Black children in the U.S. are not only victims of violent crimes at disproportionate rates they are also more likely to be victims and witnesses of homicide, which is the leading cause of death in youth 15 to 24 years old. One Chicago study reported that 25 percent of black children have witnessed a person being shot and 29 percent reported seeing someone stabbed. Add to that, our children are more likely to live in poverty, to be in ill health, to have fewer educational resources, to be negatively stereotyped, and to endure transgenerated psychological trauma, and this latter (invisible to the eye and frequently denied) is the scariest travesty of them all.

The transgenerational transmission of trauma (TTT) has long haunted African Americans; and it began centuries ago when children witnessed their elders being ripped away from their homes and chained in the bowels of a ship to endure a treacherous transatlantic journey. Later, the children would witness mothers and fathers stripped of their humanity and auctioned into slavery where they were publicly whipped and subdued while being forced to work like animals. They witnessed their father's powerlessness to save the women he loved from being raped and his humiliated frustration at being unable to protect the little ones. As children bore witness to their parents' pained helplessness they were of course, deeply disturbed. And in time, these children began to endure traumas of their own in a world of convict leasing, peonage and Jim Crow/Apartheid. Here, they also endured a substandard quality of life living under constant threats and realities of domestic terrorism like lynching, medical experimentations and deadly riots. Ultimately, the traumatic memories these children inherited from their fathers were compounded by their own personal experiences of victimization, powerlessness and humiliation.

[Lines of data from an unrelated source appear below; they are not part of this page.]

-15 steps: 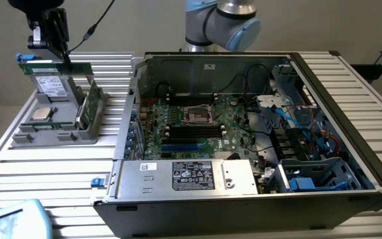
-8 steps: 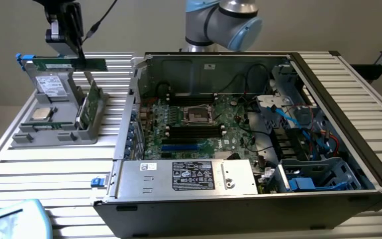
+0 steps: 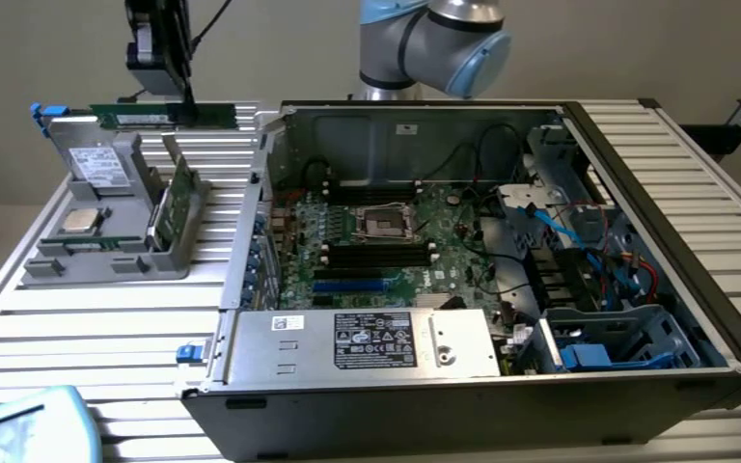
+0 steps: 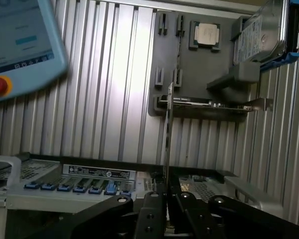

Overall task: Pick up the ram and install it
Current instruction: 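Pick up the ram and move it above insertion slot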

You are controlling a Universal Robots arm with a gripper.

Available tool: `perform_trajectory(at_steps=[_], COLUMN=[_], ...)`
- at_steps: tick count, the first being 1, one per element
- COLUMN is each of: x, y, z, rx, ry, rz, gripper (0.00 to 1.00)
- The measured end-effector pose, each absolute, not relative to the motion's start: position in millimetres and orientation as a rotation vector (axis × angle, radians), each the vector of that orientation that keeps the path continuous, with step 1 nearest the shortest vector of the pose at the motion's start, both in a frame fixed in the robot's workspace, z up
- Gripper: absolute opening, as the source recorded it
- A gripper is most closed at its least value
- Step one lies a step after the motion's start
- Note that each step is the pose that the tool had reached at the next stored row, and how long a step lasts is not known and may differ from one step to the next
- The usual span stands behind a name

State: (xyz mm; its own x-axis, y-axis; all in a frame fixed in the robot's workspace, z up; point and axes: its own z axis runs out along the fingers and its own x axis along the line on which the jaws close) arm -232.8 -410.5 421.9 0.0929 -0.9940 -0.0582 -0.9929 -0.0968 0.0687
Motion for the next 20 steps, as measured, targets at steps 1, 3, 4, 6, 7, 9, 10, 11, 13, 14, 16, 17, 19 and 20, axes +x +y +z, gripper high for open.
perform_trajectory(at_steps=[1,3,4,6,7,9,10,11,13,14,16,17,19,20], x=[-228,-219,-215,-206,-201,-192,-188,-183,-174,-170,-161,-156,-147,-142], y=[-411,-411,-412,-412,-412,-413,-413,-413,-413,-413,-413,-413,-413,-413], z=[423,425,426,428,429,430,430,431,432,432,433,434,434,435], rx=[2.314,2.313,2.314,2.314,2.314,2.314,2.314,2.314,2.313,2.314,2.314,2.313,2.314,2.314], ry=[-2.103,-2.103,-2.103,-2.103,-2.103,-2.103,-2.103,-2.103,-2.103,-2.103,-2.103,-2.103,-2.103,-2.103], rz=[-0.14,-0.14,-0.14,-0.14,-0.14,-0.14,-0.14,-0.14,-0.14,-0.14,-0.14,-0.14,-0.14,-0.14], gripper=[0.14,0.14,0.14,0.14,0.14,0.14,0.14,0.14,0.14,0.14,0.14,0.14,0.14,0.14])
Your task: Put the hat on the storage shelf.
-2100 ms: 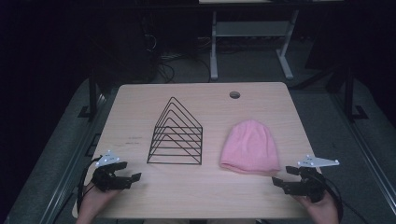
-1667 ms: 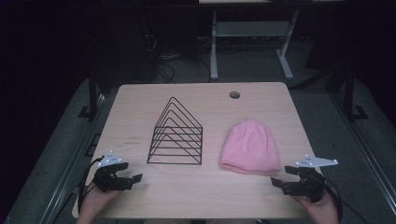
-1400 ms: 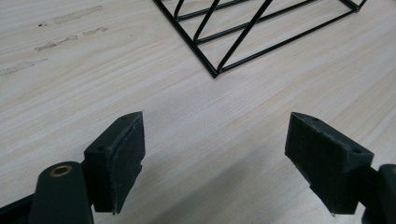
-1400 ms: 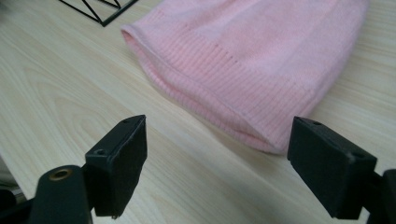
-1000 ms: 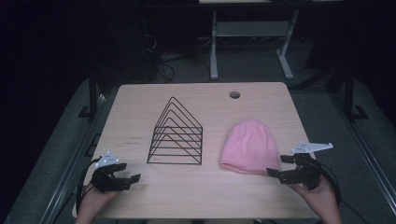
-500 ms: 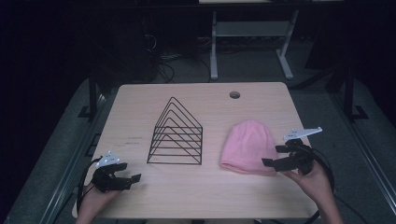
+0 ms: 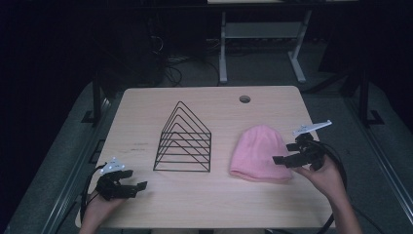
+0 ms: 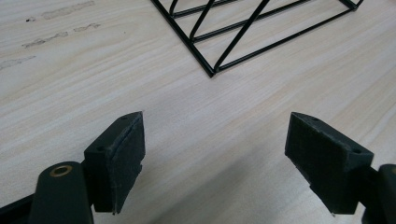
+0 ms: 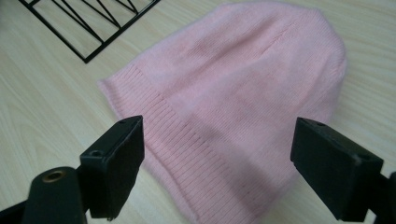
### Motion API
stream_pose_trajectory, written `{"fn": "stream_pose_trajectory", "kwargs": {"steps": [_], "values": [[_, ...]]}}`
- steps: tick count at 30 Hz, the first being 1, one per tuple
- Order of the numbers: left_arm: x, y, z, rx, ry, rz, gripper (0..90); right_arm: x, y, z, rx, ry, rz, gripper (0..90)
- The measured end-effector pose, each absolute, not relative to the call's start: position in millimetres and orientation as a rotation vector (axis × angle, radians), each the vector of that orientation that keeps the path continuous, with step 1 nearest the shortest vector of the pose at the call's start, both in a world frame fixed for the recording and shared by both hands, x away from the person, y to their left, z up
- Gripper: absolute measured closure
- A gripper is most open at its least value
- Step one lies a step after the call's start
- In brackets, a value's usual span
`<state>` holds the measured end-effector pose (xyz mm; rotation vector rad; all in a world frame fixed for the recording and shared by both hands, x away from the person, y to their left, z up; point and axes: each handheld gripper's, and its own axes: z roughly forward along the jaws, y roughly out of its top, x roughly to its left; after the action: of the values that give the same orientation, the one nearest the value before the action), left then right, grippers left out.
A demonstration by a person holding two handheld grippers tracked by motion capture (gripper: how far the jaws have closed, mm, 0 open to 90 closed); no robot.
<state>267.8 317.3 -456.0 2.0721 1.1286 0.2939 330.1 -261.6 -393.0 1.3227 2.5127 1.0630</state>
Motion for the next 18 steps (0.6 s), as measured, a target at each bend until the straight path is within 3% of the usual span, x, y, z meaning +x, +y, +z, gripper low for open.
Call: {"fn": "stream_pose_trajectory", "kwargs": {"steps": [18], "values": [[268, 318, -456, 2.063, 1.133, 0.290, 20.2, 368, -265, -379, 1.343, 2.523, 1.021, 17.0]]}}
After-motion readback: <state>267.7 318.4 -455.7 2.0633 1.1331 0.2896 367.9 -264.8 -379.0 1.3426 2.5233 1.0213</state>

African American children live with unaddressed wounds of victimization and losses of identity and dignity from the long ago past of their ancestors and the recent past of their parents, and they re-experience the victimization every day in their present. For many in the African American community, the perpetual re-victimization leads to a collective sense of psychosocial powerlessness. And the collective experience of deep psychological trauma provokes intense emotional pain. Our children cry out for relief as their anger spills over into violence. Unchecked, the internalized aggression -- located in raw and infectious mental agony, can derail the structure of a society; the Maasai know this. And while it is true that not all members of the African American community - or any communal group for that matter, may experience the collective sense of victimization, absorb the bitter levels of wounding, or express their traumatized selves in violent ways, it is undeniable that generational transmissions of psychic, emotional and dispiriting trauma has a sure influence on multitudes. And so, the cycle of traumatic memories, experiences and transmissions among the group and their children continues - unaddressed, cumulative and boiling over into intra-communal violence. No, it is not the so-called Ferguson Effect that is a problem; it is: The Centuries of Violent, Racist Oppression in America Effect that is the problem. So America, Kasserian Ingera?